Black Caribbean women were the group with the highest number seeking promotion in the near future (51 per cent, compared with 46 per cent white, 42 per cent Bangladeshi and 48 per cent of Pakistani women). In terms of women aspiring to senior management positions, almost a third of black women (30 per cent) expressed this desire.
But the study revealed that 54 per cent of Black Caribbean women often had difficulty finding work (compared with 34 per cent of white women). It also revealed that increasingly black women are forced to take jobs below their skills and experience levels.
Sixteen per cent of black Caribbean women admitted taking a job they were over-qualified for because of their inability to secure a job that matched their skill level. Almost one third (31 per cent) of black Caribbean women had seen less experienced or less qualified people promoted above them and a third had experienced racist comments at work. Commenting on the report’s findings, Jenny Watson, Chair of the EOC told Black Britain:
“If you look at young women under 35 who are actually in the workplace…they want to get into senior positions or they’re very aspirational in terms of running their own business but the reality of that, particularly for black Caribbean women is that there is a very heavy concentration, particularly around health and social work.”
Using the words of one of the women in the study, Watson said that for black women, this amounts to: “A concrete ceiling, never mind a glass ceiling. There are much lower levels of representation in senior management roles.”

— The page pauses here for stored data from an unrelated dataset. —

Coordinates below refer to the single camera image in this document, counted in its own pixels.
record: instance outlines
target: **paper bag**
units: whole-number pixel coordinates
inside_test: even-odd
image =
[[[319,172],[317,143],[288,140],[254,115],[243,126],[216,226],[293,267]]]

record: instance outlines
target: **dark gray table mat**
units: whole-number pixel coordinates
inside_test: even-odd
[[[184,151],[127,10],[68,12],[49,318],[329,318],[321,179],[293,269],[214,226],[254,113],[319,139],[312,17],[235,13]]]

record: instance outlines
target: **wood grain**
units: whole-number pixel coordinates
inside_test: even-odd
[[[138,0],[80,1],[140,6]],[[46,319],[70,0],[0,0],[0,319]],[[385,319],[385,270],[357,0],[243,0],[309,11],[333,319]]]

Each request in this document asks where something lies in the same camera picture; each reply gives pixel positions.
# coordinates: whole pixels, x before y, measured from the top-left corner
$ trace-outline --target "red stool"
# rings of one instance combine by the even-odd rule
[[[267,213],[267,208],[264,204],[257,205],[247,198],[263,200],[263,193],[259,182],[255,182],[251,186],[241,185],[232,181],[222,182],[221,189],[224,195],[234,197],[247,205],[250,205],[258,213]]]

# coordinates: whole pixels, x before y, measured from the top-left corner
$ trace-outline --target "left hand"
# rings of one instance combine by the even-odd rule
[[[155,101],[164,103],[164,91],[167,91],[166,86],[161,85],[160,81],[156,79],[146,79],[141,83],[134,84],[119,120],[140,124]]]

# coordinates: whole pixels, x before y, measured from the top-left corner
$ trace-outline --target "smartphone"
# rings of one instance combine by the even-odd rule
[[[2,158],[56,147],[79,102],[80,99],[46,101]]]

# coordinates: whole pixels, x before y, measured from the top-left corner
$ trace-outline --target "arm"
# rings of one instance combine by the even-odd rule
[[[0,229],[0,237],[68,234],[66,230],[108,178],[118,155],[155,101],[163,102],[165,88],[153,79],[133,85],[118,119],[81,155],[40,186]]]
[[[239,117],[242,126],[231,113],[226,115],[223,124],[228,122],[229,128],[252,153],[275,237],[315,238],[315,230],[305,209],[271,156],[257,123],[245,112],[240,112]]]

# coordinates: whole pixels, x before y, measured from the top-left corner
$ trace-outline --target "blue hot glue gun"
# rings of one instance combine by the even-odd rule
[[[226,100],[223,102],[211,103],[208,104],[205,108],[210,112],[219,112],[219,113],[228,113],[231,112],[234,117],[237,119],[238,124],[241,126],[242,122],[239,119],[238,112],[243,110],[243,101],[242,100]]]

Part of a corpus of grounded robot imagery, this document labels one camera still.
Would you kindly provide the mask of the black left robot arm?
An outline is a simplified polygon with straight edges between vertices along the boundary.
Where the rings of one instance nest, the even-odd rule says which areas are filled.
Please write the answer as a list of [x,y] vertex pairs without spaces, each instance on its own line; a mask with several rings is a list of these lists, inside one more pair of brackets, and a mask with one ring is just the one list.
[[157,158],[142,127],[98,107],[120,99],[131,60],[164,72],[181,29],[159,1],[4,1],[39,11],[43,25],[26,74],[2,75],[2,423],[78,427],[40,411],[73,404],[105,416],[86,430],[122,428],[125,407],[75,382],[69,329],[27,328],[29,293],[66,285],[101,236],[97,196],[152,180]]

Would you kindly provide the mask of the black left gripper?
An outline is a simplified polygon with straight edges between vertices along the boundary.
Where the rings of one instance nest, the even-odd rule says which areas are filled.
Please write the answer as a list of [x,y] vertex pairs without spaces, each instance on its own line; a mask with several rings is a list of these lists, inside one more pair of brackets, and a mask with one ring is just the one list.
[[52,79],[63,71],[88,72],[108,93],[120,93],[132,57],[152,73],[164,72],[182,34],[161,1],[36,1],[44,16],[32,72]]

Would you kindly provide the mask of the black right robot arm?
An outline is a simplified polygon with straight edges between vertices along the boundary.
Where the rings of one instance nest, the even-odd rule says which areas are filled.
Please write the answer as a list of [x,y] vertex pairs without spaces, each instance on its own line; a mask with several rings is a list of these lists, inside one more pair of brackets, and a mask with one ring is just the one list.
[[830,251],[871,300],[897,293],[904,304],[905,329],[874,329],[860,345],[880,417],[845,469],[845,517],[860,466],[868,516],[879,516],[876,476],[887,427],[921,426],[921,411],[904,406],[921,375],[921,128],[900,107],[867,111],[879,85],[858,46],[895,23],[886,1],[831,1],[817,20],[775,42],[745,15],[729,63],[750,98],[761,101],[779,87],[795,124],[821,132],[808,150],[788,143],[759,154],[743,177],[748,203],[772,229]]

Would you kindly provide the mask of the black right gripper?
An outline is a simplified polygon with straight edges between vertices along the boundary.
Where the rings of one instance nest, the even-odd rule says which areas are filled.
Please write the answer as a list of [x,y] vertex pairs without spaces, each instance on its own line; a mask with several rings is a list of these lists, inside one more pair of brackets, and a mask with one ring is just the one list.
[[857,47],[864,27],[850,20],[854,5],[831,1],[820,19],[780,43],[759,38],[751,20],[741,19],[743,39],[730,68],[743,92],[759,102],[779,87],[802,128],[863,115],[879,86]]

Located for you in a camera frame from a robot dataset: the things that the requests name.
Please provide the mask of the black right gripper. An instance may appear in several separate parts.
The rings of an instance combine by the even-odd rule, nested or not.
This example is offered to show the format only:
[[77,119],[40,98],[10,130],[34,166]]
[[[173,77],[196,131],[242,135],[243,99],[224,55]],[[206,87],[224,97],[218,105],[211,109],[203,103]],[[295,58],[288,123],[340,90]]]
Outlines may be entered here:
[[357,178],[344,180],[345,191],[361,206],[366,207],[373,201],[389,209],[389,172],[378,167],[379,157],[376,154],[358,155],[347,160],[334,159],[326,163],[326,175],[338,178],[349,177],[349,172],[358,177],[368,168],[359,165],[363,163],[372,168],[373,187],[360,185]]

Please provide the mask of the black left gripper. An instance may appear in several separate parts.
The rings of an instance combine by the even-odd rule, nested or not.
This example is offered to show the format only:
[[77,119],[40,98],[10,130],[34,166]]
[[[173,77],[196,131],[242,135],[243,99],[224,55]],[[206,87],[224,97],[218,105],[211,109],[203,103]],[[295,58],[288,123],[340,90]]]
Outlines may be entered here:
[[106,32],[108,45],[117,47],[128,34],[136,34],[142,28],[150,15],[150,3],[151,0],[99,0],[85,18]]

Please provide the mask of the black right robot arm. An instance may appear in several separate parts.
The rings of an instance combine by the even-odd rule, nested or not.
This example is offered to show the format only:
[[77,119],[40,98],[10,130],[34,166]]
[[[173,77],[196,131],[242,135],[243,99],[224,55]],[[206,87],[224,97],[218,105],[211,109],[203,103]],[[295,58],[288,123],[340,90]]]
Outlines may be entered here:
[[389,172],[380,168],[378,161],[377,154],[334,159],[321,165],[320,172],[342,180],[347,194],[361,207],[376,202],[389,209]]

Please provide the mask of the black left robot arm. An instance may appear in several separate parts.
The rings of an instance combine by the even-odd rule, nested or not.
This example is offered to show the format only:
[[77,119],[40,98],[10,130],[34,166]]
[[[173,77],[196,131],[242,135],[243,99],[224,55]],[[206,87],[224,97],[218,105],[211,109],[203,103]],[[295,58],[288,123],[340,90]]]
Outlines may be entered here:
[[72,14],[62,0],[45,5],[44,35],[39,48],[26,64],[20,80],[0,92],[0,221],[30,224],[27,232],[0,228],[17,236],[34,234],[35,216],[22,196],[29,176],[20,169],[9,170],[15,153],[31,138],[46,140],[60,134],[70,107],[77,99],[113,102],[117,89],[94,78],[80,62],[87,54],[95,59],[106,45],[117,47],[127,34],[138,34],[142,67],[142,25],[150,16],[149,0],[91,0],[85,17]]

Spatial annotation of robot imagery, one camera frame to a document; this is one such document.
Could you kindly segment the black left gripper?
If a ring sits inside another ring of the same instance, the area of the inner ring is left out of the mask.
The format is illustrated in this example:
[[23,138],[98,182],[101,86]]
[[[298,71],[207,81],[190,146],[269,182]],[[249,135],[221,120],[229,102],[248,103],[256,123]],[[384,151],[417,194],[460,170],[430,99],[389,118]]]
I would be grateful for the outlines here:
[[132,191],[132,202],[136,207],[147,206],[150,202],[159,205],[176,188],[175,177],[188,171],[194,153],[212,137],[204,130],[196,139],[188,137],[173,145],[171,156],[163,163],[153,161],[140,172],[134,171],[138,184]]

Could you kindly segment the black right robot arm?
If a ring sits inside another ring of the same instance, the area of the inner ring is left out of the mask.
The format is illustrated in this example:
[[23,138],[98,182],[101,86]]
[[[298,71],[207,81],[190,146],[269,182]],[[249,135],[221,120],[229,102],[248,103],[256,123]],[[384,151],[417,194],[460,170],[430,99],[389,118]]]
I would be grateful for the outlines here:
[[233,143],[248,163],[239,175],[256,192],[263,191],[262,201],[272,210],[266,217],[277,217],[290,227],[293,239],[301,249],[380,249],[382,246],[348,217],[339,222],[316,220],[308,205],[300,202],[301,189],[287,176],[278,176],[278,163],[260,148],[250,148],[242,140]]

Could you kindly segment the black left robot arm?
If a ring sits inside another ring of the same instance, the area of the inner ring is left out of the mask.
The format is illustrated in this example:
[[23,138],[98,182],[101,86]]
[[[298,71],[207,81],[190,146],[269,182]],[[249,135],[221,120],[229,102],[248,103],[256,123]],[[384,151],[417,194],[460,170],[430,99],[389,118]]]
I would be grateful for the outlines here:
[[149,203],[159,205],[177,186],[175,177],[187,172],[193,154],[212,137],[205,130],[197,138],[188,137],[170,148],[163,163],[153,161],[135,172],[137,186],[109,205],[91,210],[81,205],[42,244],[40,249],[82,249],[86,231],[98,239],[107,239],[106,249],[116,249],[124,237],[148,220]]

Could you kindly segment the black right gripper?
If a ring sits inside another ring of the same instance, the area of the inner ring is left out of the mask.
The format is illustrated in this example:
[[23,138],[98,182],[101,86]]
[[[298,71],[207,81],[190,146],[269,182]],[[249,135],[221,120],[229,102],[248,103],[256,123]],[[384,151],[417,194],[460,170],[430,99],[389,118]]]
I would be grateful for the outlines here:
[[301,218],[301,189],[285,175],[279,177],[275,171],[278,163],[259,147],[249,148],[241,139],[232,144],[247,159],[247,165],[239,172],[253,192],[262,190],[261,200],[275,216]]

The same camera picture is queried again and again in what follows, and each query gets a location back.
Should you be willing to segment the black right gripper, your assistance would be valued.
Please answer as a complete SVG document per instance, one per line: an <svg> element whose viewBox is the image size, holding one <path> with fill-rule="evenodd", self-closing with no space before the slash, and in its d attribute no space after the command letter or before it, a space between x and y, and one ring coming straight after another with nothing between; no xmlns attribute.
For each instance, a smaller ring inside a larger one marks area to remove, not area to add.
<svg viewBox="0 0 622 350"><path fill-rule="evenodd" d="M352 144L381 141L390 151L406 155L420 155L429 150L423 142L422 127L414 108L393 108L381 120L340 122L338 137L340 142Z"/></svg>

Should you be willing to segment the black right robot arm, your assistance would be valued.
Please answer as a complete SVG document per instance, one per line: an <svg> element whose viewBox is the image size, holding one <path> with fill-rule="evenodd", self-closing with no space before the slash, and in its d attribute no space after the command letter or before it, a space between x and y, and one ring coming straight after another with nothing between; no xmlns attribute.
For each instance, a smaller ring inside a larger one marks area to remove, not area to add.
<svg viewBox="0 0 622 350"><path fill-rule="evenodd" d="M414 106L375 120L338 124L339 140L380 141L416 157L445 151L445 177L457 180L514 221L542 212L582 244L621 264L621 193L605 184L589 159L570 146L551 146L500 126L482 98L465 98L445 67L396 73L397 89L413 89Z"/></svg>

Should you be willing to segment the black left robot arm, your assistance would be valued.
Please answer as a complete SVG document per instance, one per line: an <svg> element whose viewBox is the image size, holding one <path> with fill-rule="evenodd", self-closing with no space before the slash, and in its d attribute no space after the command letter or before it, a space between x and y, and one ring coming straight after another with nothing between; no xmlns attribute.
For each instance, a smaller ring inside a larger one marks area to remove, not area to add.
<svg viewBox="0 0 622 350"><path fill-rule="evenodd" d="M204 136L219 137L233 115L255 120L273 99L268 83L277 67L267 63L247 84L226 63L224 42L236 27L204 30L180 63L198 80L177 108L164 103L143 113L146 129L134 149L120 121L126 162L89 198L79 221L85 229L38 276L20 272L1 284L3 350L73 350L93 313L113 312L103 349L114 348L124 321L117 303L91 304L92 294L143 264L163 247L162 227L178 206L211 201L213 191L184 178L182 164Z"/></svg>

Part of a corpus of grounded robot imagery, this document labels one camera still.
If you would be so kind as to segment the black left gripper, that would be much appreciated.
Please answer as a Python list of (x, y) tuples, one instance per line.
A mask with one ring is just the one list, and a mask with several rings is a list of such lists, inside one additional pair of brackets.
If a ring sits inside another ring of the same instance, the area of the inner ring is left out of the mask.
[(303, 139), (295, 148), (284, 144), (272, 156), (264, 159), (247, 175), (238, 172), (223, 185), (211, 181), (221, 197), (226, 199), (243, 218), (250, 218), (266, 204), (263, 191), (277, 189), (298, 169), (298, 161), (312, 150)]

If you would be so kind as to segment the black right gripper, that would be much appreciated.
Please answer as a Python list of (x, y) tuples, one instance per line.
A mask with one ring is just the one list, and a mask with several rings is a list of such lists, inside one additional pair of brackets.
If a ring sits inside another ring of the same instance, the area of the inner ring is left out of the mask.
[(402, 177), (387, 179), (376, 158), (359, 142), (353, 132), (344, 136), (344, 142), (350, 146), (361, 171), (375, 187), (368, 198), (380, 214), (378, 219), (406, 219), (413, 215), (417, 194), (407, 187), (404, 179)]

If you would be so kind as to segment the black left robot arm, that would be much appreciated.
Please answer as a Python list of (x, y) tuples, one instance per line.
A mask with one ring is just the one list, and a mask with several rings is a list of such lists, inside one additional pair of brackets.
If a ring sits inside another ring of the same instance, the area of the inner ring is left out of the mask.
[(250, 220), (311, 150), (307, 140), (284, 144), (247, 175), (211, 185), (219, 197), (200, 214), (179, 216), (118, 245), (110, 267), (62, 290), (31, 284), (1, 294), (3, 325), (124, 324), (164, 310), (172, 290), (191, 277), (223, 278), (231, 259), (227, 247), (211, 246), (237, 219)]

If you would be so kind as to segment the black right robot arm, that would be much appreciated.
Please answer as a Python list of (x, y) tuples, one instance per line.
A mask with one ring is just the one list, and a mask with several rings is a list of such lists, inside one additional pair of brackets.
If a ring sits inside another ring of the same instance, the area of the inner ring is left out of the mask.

Watson said that this represented “a real loss” , not just for the women and their families, but for Britain as well. The study also looked at employers in areas where there is a sizeable black population with a pool of women to choose from but many employers are not aware of what the population they are recruiting from looks like.
Watson told Black Britain: “They don’t realise that they are missing out because 30 per cent of them in travel to work areas where there are significant numbers of black Caribbean women don’t employ any. That’s a concern for all of us…but clearly a concern for employers because they’re not fishing for talent in the pool that they should be.”
Forty-two year old Diane Martin is a living example of the EOC study in terms of the experience of black Caribbean women. Born in the UK, Martin went to live in Jamaica at the age of nine, when her parents, who were Jamaican, decided to return home to live. Martin said that her mother feared that Martin would be held back in her education in the UK and would fare better in Jamaica.